I picked her up at HNL around midnight, got her to Kaaawa, dinner and a shower.
She and Mom were still up another few hours when I went to bed around 1a. We
all slept in and had an easy day on Christmas eve. We snorkeled with her brother
in the middle of the day, ate burgers for lunch with Mom, then a little
peppering with the volleyball at Swanzy Park across the highway. I had settled
in for the day without expectation of a hike when Jackie came up to me around
4:15p looking a little bored. "Want to go for a hike?" I asked. She smiled as
she nodded her head and five minutes later we were out
the door. Mom already had dinner in the oven and we only had about an hour
before sunset. The TH for Crouching Lion is only a mile and a half away so it
didn't take long to drive there and start up the unmarked dirt path heading
into the forest from the highway.
It hadn't rained much, so the trail wasn't
too muddy, though we found plenty of it to christen her clean shoes and
pants.

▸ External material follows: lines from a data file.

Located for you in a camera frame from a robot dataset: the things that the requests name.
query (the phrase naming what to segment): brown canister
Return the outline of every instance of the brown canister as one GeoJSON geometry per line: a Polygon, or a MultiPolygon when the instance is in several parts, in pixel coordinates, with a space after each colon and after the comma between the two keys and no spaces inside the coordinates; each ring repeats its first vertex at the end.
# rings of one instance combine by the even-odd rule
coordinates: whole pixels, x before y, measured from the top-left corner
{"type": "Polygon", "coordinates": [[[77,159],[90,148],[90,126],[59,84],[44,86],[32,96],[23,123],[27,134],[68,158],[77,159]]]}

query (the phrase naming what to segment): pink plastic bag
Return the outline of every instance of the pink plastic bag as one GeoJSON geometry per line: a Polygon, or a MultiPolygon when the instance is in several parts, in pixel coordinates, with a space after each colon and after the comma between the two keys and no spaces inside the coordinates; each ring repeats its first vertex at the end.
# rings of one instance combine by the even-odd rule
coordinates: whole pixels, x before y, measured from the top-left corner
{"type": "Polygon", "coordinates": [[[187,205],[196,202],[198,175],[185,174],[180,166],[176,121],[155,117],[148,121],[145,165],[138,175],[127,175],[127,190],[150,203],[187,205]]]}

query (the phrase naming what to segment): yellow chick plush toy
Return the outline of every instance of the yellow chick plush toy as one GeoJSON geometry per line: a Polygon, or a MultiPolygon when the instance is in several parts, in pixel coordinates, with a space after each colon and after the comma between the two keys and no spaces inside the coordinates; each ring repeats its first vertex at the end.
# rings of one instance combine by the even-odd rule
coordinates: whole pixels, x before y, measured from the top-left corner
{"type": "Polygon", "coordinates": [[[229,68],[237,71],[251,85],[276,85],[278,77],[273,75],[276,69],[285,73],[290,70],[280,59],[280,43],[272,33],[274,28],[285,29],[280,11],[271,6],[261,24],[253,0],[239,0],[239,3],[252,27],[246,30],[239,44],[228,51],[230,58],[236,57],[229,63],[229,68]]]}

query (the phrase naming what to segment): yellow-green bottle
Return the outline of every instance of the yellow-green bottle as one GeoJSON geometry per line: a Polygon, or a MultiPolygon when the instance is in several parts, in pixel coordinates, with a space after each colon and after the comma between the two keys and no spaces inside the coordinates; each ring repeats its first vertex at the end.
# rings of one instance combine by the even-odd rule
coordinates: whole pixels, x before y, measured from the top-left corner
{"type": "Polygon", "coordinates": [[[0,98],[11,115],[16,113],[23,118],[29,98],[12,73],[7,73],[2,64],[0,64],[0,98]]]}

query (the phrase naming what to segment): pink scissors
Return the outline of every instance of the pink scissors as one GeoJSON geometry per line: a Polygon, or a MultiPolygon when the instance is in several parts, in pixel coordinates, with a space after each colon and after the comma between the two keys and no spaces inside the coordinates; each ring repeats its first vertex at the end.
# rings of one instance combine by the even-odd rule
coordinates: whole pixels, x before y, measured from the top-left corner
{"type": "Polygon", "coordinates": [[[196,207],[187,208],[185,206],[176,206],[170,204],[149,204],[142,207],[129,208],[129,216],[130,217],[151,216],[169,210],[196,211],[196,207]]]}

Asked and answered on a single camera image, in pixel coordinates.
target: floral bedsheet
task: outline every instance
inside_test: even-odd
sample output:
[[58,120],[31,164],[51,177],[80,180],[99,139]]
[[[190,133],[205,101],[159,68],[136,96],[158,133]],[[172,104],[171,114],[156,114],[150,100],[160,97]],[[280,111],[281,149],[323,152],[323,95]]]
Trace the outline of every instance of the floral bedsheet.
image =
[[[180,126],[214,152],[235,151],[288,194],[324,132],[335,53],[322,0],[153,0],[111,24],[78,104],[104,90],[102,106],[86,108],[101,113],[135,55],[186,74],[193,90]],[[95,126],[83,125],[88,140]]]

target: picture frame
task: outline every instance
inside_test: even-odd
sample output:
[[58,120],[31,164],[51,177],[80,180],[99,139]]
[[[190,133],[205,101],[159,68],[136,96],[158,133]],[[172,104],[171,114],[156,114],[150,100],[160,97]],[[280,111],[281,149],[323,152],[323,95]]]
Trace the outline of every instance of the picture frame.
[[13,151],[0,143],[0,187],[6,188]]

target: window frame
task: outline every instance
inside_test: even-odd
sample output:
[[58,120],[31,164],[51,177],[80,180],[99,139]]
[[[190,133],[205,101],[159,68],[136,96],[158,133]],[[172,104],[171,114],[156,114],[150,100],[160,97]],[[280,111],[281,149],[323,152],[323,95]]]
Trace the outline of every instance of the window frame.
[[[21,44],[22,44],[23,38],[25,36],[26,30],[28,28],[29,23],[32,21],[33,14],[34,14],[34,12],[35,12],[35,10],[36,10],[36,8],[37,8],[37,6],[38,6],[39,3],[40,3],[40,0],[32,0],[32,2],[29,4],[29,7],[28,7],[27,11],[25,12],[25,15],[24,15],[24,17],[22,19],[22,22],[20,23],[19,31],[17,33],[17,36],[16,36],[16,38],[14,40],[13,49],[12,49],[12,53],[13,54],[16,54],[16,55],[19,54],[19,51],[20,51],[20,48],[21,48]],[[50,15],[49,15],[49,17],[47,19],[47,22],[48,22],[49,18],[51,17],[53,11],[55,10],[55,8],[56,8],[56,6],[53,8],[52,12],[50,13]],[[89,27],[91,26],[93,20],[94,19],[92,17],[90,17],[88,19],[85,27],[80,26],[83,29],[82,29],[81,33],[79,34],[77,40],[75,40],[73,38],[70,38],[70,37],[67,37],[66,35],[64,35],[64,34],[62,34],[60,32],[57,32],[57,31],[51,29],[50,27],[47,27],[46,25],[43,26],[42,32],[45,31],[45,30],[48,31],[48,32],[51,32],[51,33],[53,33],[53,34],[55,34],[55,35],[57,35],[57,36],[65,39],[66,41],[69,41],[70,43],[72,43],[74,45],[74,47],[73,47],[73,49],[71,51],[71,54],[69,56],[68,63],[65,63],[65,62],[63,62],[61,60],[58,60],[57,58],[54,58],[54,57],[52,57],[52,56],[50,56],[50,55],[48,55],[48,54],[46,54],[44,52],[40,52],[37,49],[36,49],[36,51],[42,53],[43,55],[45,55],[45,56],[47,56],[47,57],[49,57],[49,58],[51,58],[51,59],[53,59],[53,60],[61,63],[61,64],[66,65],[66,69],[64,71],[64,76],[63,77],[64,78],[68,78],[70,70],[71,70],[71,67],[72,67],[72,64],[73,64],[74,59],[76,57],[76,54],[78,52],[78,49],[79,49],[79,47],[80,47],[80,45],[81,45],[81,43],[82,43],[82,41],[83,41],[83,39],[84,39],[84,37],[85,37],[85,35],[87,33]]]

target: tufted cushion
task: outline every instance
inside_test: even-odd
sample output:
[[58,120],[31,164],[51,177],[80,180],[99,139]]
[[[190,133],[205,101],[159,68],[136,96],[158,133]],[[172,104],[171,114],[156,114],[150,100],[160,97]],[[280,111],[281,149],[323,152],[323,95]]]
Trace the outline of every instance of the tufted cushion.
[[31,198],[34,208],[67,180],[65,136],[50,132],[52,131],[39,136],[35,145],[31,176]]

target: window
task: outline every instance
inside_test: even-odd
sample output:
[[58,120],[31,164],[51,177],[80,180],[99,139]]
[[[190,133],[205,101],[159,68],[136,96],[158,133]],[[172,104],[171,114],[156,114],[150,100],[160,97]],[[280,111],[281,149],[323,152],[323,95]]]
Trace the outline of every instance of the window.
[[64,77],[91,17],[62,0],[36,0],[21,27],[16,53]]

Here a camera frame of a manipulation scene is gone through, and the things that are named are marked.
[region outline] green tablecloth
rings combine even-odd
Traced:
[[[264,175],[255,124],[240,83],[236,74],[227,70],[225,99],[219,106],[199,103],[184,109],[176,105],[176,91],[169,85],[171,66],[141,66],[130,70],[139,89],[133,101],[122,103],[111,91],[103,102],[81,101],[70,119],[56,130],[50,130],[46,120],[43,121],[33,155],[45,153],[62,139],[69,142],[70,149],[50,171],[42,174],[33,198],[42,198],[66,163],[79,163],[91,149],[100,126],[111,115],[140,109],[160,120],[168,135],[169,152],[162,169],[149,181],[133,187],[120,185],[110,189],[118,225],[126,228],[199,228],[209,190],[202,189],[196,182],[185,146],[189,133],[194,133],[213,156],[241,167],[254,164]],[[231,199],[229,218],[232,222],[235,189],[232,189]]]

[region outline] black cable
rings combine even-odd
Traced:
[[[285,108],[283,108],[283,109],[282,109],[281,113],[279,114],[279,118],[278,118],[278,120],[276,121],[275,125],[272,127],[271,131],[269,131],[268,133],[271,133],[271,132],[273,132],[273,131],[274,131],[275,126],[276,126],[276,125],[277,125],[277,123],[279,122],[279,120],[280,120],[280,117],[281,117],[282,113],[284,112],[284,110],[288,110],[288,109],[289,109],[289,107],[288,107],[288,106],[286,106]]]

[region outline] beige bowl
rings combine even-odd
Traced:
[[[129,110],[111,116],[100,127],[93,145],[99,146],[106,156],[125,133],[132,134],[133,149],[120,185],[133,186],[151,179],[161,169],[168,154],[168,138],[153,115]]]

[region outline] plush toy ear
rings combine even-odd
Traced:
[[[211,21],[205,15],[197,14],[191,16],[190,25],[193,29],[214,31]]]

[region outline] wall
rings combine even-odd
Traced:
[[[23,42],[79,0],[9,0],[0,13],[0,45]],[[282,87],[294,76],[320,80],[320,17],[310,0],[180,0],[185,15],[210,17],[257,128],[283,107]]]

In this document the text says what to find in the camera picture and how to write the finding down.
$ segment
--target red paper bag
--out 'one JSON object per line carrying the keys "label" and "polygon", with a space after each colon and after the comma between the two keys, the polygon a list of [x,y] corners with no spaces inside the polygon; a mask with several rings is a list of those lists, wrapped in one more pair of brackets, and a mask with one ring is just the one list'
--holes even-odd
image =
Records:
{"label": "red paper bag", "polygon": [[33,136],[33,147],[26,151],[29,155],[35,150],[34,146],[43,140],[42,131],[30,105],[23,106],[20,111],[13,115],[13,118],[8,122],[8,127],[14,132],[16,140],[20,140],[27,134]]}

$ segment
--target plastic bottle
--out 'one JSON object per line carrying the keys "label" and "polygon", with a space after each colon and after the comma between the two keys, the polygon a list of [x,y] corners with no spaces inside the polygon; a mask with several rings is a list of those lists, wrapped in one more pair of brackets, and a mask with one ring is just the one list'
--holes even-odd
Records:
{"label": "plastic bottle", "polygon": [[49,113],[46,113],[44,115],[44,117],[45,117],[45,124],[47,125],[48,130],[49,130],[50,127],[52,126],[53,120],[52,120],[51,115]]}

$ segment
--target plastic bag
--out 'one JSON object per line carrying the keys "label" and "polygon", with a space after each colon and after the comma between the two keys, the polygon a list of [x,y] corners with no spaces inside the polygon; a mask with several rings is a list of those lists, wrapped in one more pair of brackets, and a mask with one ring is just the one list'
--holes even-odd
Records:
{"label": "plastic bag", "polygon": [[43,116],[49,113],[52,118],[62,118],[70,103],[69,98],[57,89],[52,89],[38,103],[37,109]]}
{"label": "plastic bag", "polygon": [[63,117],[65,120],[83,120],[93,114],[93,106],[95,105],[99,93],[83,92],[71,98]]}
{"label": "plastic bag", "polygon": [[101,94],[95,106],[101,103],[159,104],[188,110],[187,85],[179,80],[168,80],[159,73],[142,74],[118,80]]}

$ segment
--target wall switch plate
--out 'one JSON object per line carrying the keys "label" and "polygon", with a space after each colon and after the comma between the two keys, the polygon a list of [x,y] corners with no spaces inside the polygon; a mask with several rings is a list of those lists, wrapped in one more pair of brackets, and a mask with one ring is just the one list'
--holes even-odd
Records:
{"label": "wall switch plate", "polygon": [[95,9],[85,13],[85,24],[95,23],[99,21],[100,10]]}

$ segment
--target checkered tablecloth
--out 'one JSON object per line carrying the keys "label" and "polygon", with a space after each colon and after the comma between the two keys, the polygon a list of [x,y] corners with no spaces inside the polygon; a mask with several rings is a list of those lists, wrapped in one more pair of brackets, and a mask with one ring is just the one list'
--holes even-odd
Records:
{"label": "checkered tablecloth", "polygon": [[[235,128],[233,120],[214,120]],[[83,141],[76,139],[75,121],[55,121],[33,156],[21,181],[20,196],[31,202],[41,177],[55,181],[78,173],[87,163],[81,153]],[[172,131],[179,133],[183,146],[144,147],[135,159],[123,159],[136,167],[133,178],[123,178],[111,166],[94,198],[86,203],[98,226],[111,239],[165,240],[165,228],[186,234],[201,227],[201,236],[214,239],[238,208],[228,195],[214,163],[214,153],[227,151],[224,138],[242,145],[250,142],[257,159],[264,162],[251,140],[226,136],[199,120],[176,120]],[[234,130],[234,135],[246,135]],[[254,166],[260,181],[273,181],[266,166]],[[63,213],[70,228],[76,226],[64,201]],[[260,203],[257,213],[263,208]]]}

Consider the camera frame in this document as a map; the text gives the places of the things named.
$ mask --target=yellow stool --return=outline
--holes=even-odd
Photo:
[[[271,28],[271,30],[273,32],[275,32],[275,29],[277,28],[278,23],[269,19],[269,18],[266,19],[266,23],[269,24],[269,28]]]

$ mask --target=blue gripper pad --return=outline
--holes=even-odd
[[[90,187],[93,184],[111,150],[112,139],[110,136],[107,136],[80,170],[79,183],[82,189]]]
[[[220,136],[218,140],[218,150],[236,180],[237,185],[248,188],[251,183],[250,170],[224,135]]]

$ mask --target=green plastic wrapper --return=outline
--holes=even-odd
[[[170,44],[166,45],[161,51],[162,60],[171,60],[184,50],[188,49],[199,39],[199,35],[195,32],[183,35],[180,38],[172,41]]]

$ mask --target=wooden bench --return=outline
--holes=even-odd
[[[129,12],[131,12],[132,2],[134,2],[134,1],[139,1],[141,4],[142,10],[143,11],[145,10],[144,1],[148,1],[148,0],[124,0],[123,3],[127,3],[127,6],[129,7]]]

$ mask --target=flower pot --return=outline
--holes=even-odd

The rocky feature is only 500ft in elevation, a low point on the
Manamana Ridge which itself is a much more arduous 4mi loop trail featured in
Stuart Ball's Oahu hiking guide. I had done the longer hike two years earlier
and recalled that Crouching Lion is pretty easy by comparison. Two weeks
earlier a 22yr-old local had died on the Manamana Ridge, falling 200ft to her
death on one of the knife-edge sections with severe dropoffs. We would be
keeping well below any of those sections. There are several possible trails
one can start from, ours was next to the guardrail to the west. This took us
up a mildly slippery trail
through the forest before breaking out onto
a more open ridge with views to Kahana
Valley and
Bay. We
climbed higher until we were slightly
above Crouching Lion to the south.
A traversing trail forks off the Manamana Ridge Trail and took us to the pointy
summit of Crouching Lion with a short, easy class 3 scramble at the end.
We also visited the
lower summit which is actually a bit more
prominent. Between the two we found a small
memorial with flowers, a
stuffed animal and a photograph of Kaisha Chu, the
young lady who'd tragically died near here. It was both touching and poignant,
a moment for reflection and caution. After visiting the
lower summit and
taking a few photos, we returned to the memorial to take an
alternate trail
down from there, a more direct route off the mountain.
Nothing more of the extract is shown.